Dataset items
........

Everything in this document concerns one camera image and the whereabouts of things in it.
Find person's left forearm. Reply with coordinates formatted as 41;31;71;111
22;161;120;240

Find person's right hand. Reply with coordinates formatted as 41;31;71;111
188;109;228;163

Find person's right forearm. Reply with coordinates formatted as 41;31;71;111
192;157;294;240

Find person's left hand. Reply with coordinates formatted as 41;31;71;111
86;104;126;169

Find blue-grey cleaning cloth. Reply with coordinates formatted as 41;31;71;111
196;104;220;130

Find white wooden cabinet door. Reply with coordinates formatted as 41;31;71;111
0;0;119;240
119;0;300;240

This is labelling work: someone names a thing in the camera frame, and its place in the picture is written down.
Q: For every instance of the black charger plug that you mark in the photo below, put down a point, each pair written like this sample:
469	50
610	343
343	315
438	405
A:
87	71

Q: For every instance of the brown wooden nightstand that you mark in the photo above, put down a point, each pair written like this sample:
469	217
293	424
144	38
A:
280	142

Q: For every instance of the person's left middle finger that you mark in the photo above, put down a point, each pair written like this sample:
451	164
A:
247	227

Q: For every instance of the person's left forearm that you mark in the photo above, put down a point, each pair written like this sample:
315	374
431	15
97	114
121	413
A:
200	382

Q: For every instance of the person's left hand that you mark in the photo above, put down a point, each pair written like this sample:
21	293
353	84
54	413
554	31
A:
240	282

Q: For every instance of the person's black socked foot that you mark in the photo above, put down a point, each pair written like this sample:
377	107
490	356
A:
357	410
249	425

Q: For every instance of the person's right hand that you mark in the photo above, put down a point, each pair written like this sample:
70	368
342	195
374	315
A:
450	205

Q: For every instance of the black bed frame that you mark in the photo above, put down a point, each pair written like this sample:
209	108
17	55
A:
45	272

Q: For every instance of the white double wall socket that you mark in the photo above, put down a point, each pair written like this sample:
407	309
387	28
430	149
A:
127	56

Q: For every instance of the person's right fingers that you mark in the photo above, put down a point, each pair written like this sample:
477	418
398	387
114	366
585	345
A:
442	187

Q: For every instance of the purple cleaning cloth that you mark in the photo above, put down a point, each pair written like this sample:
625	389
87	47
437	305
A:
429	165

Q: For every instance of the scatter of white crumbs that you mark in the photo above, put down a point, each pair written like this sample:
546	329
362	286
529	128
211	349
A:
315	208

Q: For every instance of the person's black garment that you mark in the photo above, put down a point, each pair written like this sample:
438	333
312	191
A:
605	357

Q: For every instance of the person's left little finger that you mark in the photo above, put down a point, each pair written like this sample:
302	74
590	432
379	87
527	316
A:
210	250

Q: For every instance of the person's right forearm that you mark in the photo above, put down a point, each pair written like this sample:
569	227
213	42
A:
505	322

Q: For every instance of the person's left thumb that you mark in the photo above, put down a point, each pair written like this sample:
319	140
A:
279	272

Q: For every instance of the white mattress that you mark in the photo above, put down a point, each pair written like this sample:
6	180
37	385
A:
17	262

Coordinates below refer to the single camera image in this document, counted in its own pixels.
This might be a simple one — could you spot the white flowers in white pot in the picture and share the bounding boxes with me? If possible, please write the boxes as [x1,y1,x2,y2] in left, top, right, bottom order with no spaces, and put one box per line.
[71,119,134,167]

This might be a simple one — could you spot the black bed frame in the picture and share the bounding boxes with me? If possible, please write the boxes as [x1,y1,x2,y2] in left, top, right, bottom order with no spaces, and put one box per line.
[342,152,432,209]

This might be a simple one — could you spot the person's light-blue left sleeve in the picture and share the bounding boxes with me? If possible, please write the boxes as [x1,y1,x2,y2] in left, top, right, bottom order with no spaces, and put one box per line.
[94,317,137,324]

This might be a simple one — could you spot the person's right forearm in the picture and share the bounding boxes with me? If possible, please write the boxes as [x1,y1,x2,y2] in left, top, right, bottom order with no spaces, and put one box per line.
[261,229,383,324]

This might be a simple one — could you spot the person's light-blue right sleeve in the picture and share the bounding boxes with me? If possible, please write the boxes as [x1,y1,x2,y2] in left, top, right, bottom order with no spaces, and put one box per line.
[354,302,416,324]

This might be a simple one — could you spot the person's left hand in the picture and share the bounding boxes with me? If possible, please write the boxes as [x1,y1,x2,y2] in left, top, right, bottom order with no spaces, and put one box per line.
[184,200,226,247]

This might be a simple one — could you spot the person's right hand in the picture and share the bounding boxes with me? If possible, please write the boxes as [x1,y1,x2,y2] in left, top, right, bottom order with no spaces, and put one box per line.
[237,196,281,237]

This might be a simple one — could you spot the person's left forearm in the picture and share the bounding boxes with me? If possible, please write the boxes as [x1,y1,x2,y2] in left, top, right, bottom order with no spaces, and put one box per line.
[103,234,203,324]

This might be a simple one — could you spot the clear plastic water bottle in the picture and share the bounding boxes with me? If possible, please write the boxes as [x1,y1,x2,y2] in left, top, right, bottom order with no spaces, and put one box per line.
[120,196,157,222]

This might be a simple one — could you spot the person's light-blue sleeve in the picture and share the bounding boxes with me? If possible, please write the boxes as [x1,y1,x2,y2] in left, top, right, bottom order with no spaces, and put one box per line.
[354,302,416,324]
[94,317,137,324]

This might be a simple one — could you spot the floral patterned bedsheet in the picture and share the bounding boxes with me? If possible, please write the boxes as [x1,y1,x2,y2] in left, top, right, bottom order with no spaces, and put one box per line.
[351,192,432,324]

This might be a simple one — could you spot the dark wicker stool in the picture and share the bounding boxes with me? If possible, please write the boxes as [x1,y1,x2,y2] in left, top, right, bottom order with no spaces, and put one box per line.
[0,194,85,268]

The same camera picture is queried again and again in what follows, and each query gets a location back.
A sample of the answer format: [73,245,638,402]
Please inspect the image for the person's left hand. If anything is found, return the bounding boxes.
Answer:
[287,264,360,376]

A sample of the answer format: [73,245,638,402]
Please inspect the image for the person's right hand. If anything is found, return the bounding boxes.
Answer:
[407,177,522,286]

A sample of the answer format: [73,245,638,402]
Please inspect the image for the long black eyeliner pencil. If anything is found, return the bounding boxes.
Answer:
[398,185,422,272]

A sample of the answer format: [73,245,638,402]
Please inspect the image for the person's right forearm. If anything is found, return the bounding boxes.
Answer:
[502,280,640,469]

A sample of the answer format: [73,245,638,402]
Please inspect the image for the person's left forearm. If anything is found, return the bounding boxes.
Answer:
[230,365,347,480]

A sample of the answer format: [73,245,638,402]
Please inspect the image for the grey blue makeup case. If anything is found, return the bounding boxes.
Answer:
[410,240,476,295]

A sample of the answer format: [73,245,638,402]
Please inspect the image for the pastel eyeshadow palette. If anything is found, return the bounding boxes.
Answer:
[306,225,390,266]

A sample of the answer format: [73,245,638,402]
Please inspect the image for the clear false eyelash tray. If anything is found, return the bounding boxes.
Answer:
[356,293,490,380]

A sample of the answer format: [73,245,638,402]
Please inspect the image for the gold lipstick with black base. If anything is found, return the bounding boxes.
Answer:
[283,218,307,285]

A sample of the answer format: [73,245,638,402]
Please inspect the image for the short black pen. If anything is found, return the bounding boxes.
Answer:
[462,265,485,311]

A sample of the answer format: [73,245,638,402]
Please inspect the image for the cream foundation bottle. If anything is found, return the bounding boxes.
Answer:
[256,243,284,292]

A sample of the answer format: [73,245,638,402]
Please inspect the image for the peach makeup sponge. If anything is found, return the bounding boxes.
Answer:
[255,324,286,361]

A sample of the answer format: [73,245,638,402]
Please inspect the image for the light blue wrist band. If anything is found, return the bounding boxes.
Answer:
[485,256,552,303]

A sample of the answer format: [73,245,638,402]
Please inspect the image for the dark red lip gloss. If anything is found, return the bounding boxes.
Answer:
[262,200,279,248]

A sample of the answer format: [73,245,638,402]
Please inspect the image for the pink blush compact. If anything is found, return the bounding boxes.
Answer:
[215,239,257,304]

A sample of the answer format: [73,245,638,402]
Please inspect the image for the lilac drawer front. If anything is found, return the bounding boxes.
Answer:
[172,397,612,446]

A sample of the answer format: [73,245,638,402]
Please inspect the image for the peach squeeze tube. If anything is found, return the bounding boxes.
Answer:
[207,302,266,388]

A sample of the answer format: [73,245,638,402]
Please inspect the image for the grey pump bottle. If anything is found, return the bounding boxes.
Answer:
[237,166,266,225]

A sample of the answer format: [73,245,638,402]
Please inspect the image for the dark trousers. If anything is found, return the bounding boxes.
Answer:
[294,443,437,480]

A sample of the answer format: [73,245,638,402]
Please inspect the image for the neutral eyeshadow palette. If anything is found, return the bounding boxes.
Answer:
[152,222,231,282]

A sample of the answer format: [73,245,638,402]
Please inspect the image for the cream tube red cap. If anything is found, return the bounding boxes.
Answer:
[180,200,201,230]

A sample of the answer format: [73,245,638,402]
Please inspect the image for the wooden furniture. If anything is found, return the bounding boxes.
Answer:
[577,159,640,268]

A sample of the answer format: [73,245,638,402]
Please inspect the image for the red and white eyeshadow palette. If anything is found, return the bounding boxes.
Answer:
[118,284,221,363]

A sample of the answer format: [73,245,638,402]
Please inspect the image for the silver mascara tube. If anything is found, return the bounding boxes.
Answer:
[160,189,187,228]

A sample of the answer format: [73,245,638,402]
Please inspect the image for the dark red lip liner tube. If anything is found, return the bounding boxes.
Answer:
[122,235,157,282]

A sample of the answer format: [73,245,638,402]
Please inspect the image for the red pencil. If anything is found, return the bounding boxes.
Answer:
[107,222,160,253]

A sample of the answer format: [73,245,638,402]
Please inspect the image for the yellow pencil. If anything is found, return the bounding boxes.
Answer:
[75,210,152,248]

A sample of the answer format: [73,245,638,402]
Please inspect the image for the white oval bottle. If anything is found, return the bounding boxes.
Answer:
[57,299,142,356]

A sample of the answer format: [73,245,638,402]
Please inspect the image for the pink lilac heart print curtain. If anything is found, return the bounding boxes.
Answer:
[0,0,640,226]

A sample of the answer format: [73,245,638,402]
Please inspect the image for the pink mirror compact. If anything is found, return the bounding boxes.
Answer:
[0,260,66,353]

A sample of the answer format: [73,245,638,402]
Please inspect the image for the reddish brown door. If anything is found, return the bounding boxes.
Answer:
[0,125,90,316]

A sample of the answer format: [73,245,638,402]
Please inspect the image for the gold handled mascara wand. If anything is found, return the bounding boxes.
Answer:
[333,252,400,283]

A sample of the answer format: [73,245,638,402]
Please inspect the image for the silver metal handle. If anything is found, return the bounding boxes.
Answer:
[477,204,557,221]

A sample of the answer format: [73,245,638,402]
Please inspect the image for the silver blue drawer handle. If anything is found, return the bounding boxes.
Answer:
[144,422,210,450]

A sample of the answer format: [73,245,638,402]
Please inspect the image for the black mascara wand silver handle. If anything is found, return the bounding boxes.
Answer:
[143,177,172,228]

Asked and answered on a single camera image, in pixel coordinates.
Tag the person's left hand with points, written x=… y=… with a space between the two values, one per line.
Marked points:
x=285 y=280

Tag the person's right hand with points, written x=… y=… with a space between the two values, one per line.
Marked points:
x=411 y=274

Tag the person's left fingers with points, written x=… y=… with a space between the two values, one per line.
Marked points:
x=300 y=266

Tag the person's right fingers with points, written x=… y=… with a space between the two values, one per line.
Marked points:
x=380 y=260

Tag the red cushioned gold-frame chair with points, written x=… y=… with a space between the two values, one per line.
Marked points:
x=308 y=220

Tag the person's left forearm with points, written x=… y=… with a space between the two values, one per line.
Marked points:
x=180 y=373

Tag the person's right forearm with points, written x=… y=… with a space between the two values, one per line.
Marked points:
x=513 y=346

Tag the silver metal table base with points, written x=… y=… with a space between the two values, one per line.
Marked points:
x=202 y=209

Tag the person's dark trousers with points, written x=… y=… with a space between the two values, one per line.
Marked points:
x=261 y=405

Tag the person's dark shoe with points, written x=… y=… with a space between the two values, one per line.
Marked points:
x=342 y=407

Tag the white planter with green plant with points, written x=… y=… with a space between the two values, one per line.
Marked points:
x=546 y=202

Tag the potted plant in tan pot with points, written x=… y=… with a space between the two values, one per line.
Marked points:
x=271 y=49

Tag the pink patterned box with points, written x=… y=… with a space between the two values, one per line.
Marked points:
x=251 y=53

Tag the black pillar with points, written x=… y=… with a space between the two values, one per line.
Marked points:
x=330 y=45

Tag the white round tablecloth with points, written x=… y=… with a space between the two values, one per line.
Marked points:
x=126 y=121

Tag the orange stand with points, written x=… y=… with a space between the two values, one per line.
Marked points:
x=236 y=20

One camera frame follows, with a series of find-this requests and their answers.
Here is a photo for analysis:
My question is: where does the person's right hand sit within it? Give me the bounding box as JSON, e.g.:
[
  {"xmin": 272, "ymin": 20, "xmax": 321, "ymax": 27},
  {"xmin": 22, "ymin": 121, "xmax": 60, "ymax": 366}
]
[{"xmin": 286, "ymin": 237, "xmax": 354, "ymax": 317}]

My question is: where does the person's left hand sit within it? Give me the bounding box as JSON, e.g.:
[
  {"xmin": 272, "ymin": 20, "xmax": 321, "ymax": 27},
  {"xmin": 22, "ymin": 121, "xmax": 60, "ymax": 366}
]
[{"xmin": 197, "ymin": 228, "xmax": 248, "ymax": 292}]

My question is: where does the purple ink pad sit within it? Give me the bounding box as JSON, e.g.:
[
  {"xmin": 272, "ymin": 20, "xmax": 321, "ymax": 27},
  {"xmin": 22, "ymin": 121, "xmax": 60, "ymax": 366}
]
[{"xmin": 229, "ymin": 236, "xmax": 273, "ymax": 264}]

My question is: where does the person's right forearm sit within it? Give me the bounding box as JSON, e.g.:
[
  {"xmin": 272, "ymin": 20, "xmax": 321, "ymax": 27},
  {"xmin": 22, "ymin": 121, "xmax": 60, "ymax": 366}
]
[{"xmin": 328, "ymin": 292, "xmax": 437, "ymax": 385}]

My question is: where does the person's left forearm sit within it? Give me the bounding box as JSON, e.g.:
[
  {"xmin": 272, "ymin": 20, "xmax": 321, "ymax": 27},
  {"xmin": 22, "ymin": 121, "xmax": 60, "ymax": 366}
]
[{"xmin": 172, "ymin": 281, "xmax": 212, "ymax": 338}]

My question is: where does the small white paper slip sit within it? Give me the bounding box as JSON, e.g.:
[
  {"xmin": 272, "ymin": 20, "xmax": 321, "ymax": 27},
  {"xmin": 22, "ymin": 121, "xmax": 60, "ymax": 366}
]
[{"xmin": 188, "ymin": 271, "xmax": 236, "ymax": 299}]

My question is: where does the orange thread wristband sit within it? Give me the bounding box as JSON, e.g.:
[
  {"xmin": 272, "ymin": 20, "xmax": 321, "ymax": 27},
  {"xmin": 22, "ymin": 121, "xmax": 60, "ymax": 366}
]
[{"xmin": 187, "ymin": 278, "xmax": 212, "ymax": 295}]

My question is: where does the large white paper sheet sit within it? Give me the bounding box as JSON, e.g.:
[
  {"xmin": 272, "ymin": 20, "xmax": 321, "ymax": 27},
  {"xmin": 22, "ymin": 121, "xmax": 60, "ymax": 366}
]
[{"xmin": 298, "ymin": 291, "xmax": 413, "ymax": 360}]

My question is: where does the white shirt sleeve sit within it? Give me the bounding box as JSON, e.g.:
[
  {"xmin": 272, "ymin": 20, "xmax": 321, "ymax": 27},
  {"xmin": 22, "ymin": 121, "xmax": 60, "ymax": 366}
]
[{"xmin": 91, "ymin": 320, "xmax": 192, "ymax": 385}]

........

__Activity__. Look through the entries and return every line where "orange" appears.

__Response to this task__.
Tag the orange stand with points, written x=… y=… with a space between the two values, one per line.
My question is: where does the orange thread wristband sit within it? Give me the bounding box as JSON, e.g.:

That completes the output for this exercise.